Despite the fact that I lived for about ten successful years as an adult singleton, returning to that singleness was almost crippling. Well, and I'm not being entirely fair because during my single years, I always had roommates so I was rarely really alone anyway. But I really hated having Murray gone. Here are some of the things I missed:

* Making meals for the both of us.
* Snuggling in bed, especially because it was cold.
* Voicing every single random thought I had.
* Reporting to someone who cares about my whole day.
* Asking someone else to please take out the trash. (Shh! It's sitting on the back patio!)
* Getting help determining which shade my pee had turned the pee stick.
* Having random conversations about random things. Like urine, or belly button lint.
* Laughing at above random conversations.
* Watching tv or movies together. While snuggling.
* Having him available all day on google chat.
* Sharing everything I am doing with him.
* Getting positive feedback on every single thing that I do. (Have I ever mentioned how supportive Murray is?)
* Sharing the baby's kicks with Murray, especially when the baby went on this crazy ninja kicking spree. (He's gonna be a socca playa.)
* Having someone ask me what they could do for me several times a day. (Have I ever mentioned how supportive Murray is?)

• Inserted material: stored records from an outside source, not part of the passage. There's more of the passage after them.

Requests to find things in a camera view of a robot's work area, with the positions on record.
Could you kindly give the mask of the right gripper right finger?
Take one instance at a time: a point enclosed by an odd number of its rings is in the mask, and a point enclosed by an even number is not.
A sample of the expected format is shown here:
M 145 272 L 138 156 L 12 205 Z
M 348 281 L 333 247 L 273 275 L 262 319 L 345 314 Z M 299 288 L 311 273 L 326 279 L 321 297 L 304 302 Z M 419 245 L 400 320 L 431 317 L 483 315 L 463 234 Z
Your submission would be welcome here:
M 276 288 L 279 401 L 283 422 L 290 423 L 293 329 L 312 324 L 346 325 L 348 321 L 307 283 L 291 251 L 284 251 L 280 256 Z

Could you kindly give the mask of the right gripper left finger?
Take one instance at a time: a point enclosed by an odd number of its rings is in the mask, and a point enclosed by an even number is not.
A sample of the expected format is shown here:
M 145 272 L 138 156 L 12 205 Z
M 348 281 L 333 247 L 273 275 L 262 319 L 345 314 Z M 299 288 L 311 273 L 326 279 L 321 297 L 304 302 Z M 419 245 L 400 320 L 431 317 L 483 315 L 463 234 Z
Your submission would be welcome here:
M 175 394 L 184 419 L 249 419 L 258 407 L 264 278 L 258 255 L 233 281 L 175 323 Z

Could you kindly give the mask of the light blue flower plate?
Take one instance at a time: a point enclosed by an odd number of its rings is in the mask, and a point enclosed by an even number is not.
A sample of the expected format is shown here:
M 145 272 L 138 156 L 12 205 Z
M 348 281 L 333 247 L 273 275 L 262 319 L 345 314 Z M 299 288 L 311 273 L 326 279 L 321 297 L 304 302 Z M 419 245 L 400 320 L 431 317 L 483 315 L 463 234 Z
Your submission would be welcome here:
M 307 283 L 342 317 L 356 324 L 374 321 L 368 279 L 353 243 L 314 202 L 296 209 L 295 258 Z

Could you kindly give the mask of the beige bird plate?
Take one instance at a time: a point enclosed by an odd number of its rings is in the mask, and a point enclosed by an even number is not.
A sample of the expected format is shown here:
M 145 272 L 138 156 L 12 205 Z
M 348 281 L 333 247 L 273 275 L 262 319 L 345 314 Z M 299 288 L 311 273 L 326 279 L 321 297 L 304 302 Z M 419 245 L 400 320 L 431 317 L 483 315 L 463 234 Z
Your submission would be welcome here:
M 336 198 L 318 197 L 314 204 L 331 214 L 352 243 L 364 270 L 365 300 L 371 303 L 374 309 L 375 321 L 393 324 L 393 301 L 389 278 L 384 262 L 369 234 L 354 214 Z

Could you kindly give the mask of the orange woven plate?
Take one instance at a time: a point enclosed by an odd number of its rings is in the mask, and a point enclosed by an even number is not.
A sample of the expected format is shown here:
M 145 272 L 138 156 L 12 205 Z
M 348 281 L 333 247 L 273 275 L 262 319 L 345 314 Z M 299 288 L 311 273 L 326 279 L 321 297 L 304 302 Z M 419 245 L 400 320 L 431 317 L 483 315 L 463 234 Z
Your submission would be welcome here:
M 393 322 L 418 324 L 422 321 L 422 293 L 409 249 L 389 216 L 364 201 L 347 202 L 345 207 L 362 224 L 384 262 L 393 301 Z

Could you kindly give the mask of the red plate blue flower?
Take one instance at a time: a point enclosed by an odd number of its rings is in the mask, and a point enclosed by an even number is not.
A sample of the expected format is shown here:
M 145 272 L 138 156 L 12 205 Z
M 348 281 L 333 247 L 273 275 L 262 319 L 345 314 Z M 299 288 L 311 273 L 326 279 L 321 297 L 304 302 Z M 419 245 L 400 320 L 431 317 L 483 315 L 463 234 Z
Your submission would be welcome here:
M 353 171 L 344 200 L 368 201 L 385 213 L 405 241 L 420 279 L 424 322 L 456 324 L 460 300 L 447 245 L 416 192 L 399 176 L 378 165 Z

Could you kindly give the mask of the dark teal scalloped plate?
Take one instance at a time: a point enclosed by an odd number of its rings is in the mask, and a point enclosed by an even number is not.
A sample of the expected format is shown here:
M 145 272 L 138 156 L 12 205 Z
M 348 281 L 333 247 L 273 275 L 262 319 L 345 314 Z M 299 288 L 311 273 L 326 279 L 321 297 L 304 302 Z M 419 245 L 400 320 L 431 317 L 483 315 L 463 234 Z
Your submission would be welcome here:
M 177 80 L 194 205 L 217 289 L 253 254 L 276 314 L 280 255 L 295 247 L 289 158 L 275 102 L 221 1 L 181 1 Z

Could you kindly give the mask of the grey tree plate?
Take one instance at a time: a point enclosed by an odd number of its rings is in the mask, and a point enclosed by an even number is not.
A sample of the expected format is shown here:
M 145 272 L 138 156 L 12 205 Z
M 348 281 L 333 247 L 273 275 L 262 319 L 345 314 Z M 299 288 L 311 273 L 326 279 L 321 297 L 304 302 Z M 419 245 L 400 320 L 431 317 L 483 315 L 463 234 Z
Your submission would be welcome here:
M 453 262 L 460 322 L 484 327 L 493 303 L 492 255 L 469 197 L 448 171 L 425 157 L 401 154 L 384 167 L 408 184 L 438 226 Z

I'm sure that there are other things that I'm forgetting to list now because Murray is back and so all that sorrow and strife is forgotten. I had to find things to do to fill my time while he was gone. So I went and spent a night at my brother's house in Salt Lake and went to church with his family. And I spent an evening with Murray's parents. Oh, and Jenny even let me babysit her children. And I had my cooking club. So, you know, I did activities to keep from curling up into a pathetic little fetal position... along with my fetus.

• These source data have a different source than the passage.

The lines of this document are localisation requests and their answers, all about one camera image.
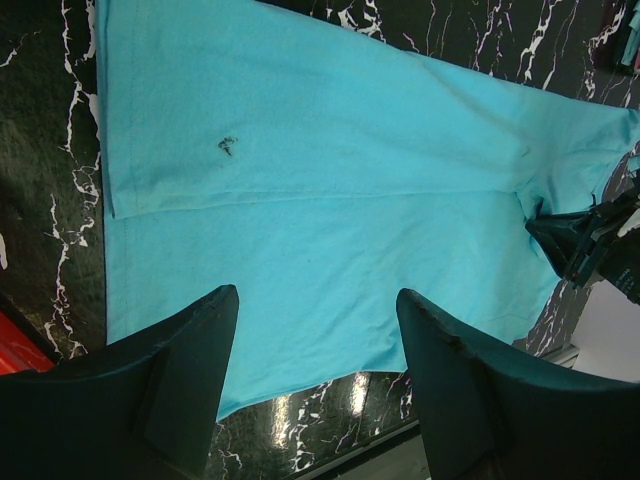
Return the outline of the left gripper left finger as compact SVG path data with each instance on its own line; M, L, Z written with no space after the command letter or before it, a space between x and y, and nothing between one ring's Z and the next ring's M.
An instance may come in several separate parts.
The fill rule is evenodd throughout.
M49 371L1 379L5 479L200 479L239 310L232 285Z

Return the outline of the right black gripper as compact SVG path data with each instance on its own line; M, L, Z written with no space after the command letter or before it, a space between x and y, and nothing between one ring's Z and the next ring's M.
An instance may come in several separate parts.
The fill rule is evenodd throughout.
M578 287L602 278L628 300L639 299L639 170L632 182L631 189L589 214L541 215L526 222L559 277Z

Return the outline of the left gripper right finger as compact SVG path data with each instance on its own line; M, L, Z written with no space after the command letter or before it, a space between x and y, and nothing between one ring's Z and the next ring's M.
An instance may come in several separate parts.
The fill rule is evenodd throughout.
M396 310L432 478L638 478L638 384L534 357L410 289Z

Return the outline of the turquoise t shirt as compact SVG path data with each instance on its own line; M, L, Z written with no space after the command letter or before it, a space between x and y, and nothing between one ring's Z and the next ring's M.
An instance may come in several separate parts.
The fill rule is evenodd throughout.
M639 114L256 1L100 1L107 339L240 297L218 414L406 367L418 291L504 342L557 278L526 222L588 208Z

Oh, and just in case any of you blog stalkers are still reading this (which you would be because that's what stalkers do), you should know that my neighbor came over one night to make sure that we knew that we needed to turn off our sprinkler system because there was a potential freeze coming on. (He's the one who installed the sprinkler system, and he's taken it upon himself to ensure that we have the absolute best sprinkling experience possible.) When he found out that Murray was out of town, he got all defensive and gave me tips on how to be extra safe, and then also told me that he'd be talking to my neighbor on the other side and letting him know that I was alone and that they both had to keep an extra careful watch over our place. And then my lonely little heart was warmed by the kindness of really good neighbors.